Exercise prompt:
The listing that follows is to be output in full and without change.

********************

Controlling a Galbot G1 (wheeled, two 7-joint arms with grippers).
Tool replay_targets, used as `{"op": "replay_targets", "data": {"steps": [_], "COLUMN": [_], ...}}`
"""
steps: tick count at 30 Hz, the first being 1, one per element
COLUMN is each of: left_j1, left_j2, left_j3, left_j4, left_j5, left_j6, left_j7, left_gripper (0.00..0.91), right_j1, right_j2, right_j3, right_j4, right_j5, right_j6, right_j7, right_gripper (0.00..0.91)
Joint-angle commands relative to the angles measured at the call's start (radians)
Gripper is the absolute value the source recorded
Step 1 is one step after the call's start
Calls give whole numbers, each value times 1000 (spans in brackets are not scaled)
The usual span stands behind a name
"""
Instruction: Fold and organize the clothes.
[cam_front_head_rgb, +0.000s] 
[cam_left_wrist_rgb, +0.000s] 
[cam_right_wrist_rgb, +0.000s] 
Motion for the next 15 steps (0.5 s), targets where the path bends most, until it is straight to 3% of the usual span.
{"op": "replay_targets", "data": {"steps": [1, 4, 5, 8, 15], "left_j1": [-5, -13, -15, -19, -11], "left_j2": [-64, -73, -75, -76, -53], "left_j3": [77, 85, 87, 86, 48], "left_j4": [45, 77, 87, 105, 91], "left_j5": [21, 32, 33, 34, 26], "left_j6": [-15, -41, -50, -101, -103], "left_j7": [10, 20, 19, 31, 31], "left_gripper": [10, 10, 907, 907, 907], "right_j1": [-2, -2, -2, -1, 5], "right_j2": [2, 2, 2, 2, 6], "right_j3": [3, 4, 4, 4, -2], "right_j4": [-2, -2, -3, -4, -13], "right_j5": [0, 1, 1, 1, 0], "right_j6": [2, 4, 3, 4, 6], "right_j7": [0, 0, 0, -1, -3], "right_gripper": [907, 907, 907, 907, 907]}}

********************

Finished task:
Controlling a Galbot G1 (wheeled, two 7-joint arms with grippers).
Tool replay_targets, used as `{"op": "replay_targets", "data": {"steps": [_], "COLUMN": [_], ...}}`
"""
steps: tick count at 30 Hz, the first being 1, one per element
COLUMN is each of: left_j1, left_j2, left_j3, left_j4, left_j5, left_j6, left_j7, left_gripper (0.00..0.91), right_j1, right_j2, right_j3, right_j4, right_j5, right_j6, right_j7, right_gripper (0.00..0.91)
Joint-angle commands relative to the angles measured at the call's start (radians)
Gripper is the absolute value the source recorded
Step 1 is one step after the call's start
Calls give whole numbers, each value times 1000 (spans in brackets are not scaled)
The usual span stands behind a name
"""
Instruction: Fold and organize the clothes.
[cam_front_head_rgb, +0.000s] 
[cam_left_wrist_rgb, +0.000s] 
[cam_right_wrist_rgb, +0.000s] 
Motion for the next 15 steps (0.5 s), targets where the path bends most, until it is straight to 3% of the usual span.
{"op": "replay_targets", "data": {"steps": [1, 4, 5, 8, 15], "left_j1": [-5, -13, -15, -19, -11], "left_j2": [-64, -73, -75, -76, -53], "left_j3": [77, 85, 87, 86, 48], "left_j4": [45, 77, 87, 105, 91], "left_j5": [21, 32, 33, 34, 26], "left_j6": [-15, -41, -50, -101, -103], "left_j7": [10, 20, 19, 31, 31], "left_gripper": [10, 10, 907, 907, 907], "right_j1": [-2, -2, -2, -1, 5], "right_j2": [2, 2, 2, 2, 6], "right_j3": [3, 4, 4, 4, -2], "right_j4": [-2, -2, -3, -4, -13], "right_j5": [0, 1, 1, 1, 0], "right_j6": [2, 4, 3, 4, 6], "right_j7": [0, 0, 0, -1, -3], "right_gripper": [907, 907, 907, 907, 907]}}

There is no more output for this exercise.